═════ GIVEN DATA

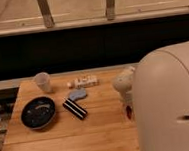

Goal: Drag the pepper across the table

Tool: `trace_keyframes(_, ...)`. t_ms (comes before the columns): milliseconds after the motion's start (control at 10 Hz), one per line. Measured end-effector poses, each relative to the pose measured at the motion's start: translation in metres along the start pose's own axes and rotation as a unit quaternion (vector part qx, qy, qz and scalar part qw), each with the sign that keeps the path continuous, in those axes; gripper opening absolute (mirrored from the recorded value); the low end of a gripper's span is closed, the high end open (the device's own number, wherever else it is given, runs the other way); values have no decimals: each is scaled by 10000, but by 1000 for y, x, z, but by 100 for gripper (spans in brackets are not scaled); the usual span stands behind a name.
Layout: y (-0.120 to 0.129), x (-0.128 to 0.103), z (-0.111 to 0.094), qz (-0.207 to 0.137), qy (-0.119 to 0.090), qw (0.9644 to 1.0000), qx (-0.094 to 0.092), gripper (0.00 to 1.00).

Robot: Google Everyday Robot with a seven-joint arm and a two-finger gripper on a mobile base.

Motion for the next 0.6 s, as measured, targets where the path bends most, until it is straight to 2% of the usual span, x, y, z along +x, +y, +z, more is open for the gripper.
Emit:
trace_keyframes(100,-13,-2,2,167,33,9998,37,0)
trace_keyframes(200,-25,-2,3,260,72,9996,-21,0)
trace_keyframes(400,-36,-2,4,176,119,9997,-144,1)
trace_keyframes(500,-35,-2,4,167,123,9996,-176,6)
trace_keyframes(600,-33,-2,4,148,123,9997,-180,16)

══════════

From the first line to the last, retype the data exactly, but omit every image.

Goal: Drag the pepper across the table

Tool: `trace_keyframes(_, ...)`. t_ms (comes before the columns): milliseconds after the motion's start (control at 10 Hz), one per line. Measured end-effector poses, each relative to the pose measured at the motion's start: translation in metres along the start pose's own axes and rotation as a unit quaternion (vector part qx, qy, qz and scalar part qw), each with the sign that keeps the path continuous, in those axes; gripper opening absolute (mirrored from the recorded value); the low end of a gripper's span is closed, the high end open (the device's own number, wherever else it is given, runs the other way); values have no decimals: each is scaled by 10000, but by 1000 for y, x, z, but by 100 for gripper (spans in brackets are not scaled); the usual span stands behind a name.
Layout: y (-0.120 to 0.129), x (-0.128 to 0.103), z (-0.111 to 0.094), qz (-0.207 to 0.137), qy (-0.119 to 0.090), qw (0.9644 to 1.0000), qx (-0.094 to 0.092), gripper (0.00 to 1.00).

Robot: Google Everyday Robot with a seven-joint arm and a two-finger gripper on a mobile base.

Motion for the next 0.6 s, as measured, targets where the path bends most, until it is straight to 2% of the usual span, x, y, z along +x, +y, +z, more is open for the gripper.
Emit:
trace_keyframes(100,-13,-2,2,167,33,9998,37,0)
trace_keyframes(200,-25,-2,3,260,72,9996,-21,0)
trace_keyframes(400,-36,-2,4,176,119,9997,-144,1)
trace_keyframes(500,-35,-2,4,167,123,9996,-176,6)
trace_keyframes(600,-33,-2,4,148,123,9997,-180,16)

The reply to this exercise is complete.